Flow-Guided Feature Aggregation for Video Object Detection (1703.10025v2)

Published 29 Mar 2017 in cs.CV

Abstract: Extending state-of-the-art object detectors from image to video is challenging. The accuracy of detection suffers from degenerated object appearances in videos, e.g., motion blur, video defocus, rare poses, etc. Existing work attempts to exploit temporal information on box level, but such methods are not trained end-to-end. We present flow-guided feature aggregation, an accurate and end-to-end learning framework for video object detection. It leverages temporal coherence on feature level instead. It improves the per-frame features by aggregation of nearby features along the motion paths, and thus improves the video recognition accuracy. Our method significantly improves upon strong single-frame baselines in ImageNet VID, especially for more challenging fast moving objects. Our framework is principled, and on par with the best engineered systems winning the ImageNet VID challenges 2016, without additional bells-and-whistles. The proposed method, together with Deep Feature Flow, powered the winning entry of ImageNet VID challenges 2017. The code is available at https://github.com/msracver/Flow-Guided-Feature-Aggregation.

PDF Abstract

Flow-Guided Feature Aggregation for Video Object Detection

The paper "Flow-Guided Feature Aggregation for Video Object Detection" addresses the challenge of extending object detection capabilities from still images to video sequences. The primary difficulty in this domain arises from the deterioration of object appearances due to motion blur, defocus, and rare poses present in video data. Traditional approaches have struggled with these problems, often relying on temporal information at the bounding box level without achieving end-to-end training. This paper introduces a novel method called Flow-Guided Feature Aggregation (FGFA), which improves video object detection by leveraging temporal coherence at the feature level.

Methodology and Framework

FGFA seeks to harness the redundant temporal information within video frames to enhance feature quality for each frame. The process involves two critical components: motion-guided spatial warping and feature aggregation. The motion between frames is estimated using an optical flow network, allowing the alignment of spatial features through feature warping. Once aligned, these features are aggregated with adaptive weights that emphasize frames contributing beneficial information, particularly improving the detection of fast-moving objects. This process is fully differentiable and end-to-end trainable, setting it apart from conventional methods.
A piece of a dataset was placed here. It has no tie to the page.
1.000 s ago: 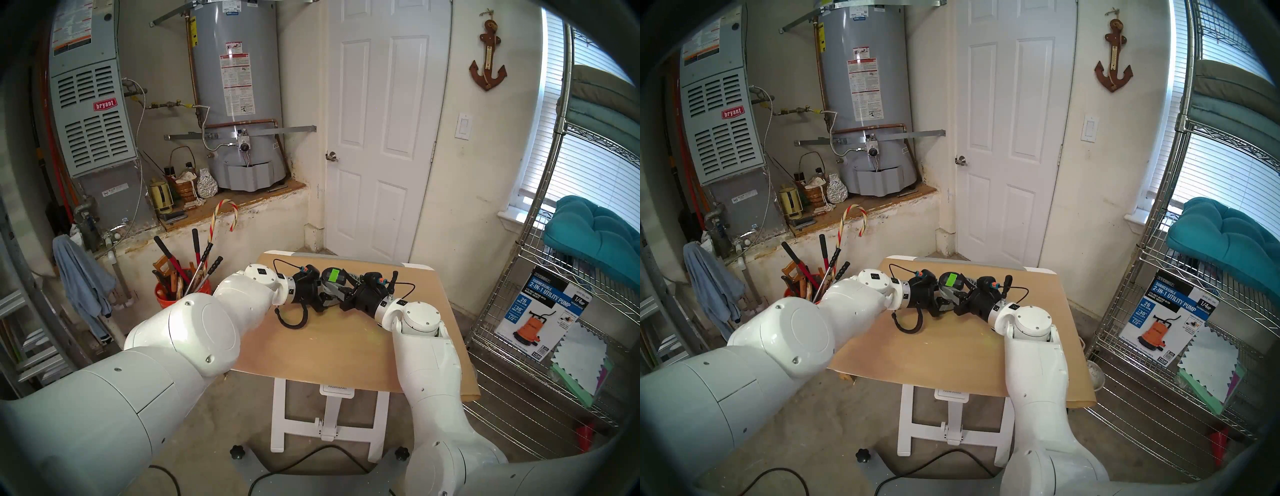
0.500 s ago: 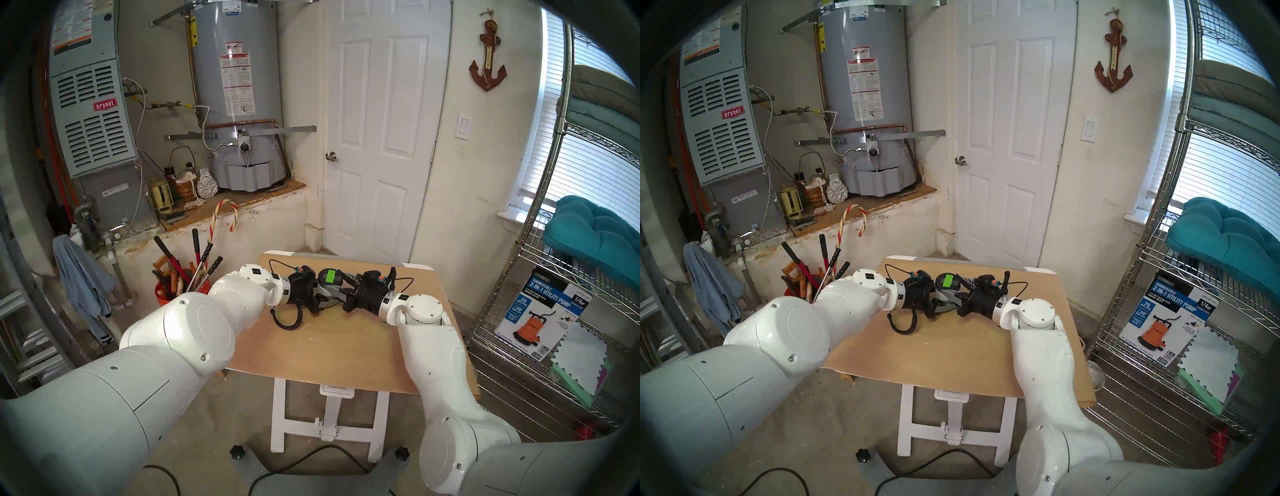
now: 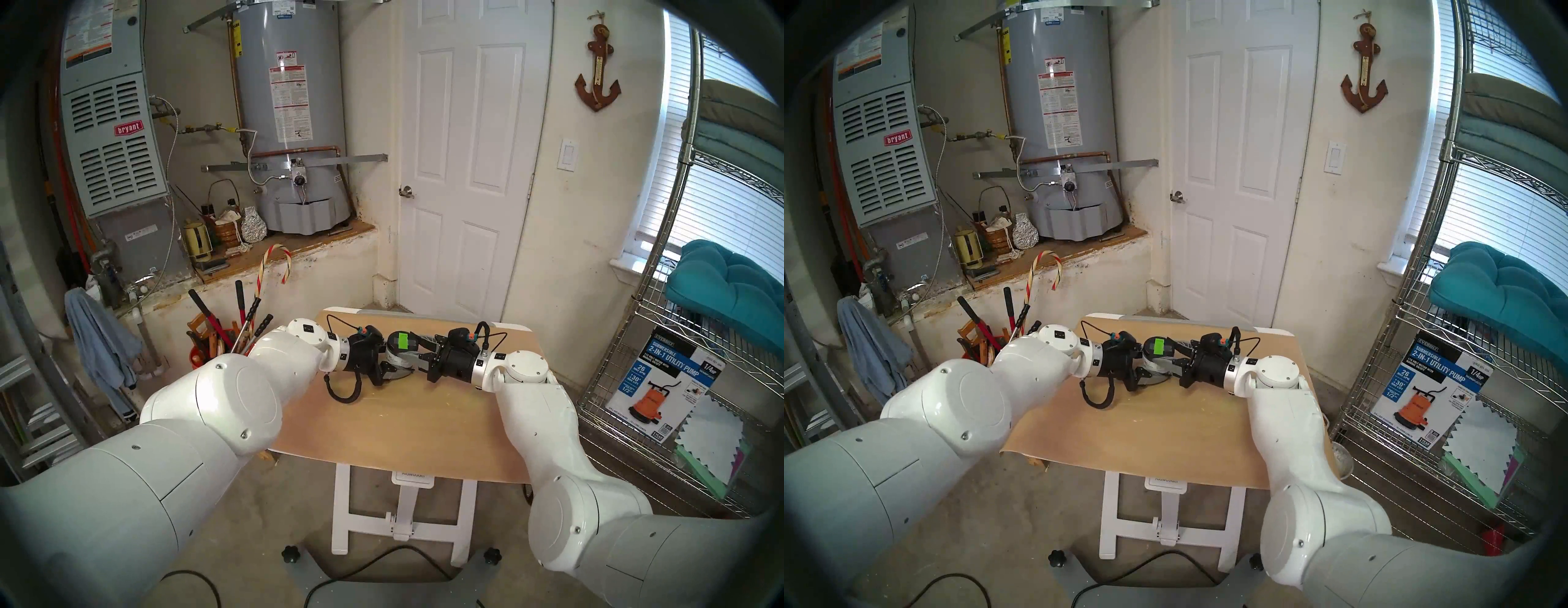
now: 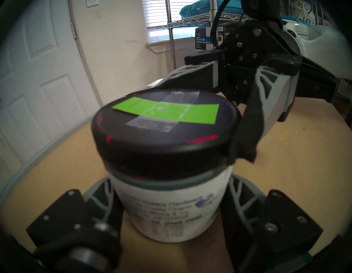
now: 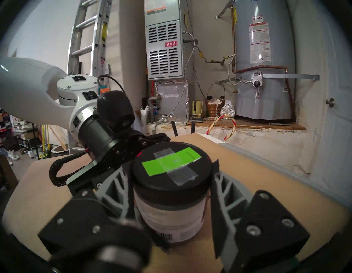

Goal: Open paint jar

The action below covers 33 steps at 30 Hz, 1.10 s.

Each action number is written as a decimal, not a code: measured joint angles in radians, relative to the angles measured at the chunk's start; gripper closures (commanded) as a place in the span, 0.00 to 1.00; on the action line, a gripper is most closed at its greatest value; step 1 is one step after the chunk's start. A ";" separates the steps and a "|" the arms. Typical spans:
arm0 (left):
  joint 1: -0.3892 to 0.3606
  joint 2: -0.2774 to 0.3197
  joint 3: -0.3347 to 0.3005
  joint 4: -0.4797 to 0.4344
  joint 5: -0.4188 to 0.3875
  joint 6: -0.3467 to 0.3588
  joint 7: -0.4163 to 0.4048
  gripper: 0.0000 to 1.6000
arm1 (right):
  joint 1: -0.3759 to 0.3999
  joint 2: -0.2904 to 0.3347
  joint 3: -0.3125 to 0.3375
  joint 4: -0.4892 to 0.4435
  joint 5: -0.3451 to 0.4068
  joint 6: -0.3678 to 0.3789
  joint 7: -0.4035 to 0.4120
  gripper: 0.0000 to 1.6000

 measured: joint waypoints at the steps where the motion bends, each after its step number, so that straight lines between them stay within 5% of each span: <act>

Numerical Results and Improvements

The FGFA framework demonstrates strong results when tested on the ImageNet VID dataset. Quantitative evaluation shows significant improvement in mean Average Precision (mAP) scores compared to strong single-frame baselines. For instance, using a ResNet-101 feature network, FGFA achieves an overall mAP of 76.3%, with a notable enhancement for fast-moving objects (57.6% mAP) compared to the 51.4% mAP of the baseline.

By employing adaptive weighting mechanisms and optical flow guidance, the FGFA approach effectively enhances object detection performance across different motion categories—slow, medium, and fast. Such enhancements point to the capabilities of FGFA in bringing higher quality bounding boxes and improved per-frame recognition.

Implications and Future Directions

The FGFA methodology advances the approach to video object detection by emphasizing feature quality and employing an end-to-end learning framework. This principled approach distinguishes itself by considering the aggregation of feature-level information rather than relying solely on post-processing techniques at the bounding box level.

Practically, this method could revolutionize real-time video analysis applications where accurate detection and tracking of objects in motion are crucial, such as surveillance, autonomous driving, and activity recognition. Theoretically, it opens new avenues for research into more efficient and accurate video understanding models, with potential exploration towards optimizing flow networks and adaptive memory techniques for aggregation.

Future research may explore lightweight flow networks for improved computational efficiency, the inclusion of larger annotated datasets for enhanced model robustness, and advancements in adaptive memory mechanisms for even better performance gains. Such developments can further fortify the role of video object detection in emerging AI fields.